**HOW TO COMPLETE THIS TASK:** Copy out each line of the material in which the word "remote" appears.

**GIVEN DATA:**
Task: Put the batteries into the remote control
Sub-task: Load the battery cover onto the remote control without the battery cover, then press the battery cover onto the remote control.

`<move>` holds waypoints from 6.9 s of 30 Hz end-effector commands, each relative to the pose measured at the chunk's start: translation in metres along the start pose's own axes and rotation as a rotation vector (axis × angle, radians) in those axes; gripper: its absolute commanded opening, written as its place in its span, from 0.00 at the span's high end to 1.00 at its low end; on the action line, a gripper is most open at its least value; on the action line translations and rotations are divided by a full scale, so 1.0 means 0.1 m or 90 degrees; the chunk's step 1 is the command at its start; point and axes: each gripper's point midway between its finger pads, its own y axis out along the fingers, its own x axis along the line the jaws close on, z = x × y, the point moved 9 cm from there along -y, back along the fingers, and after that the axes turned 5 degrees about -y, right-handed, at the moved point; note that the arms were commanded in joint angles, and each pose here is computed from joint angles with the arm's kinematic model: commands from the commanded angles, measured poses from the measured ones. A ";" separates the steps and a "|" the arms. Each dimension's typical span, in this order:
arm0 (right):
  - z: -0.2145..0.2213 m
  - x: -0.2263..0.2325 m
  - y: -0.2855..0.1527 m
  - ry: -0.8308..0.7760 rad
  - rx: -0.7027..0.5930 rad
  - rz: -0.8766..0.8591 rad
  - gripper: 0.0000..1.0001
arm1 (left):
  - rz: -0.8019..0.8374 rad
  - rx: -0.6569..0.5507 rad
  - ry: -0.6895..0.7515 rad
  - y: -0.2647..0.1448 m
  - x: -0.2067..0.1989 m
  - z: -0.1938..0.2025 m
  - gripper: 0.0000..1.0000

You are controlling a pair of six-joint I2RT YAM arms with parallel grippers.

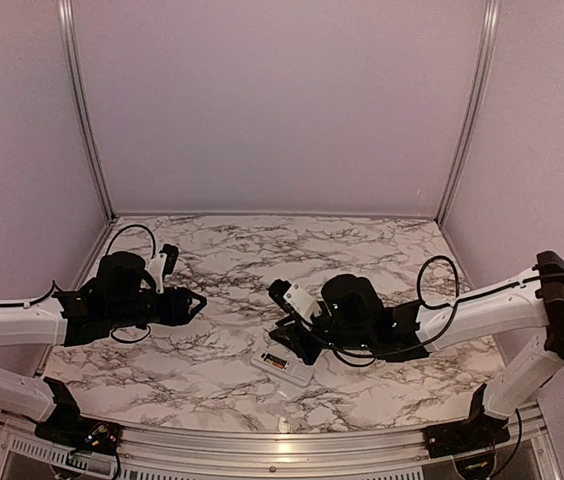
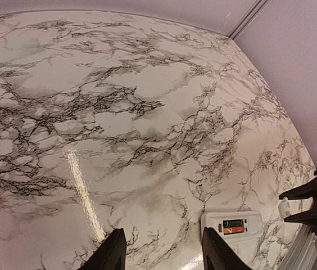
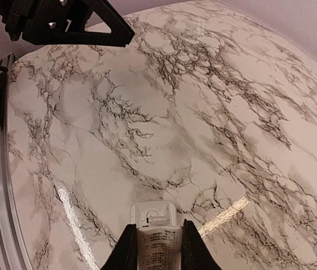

**RESPONSE TO THE EXERCISE:**
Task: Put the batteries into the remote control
Sub-task: Load the battery cover onto the remote control without the battery cover, then press the battery cover onto the remote control.

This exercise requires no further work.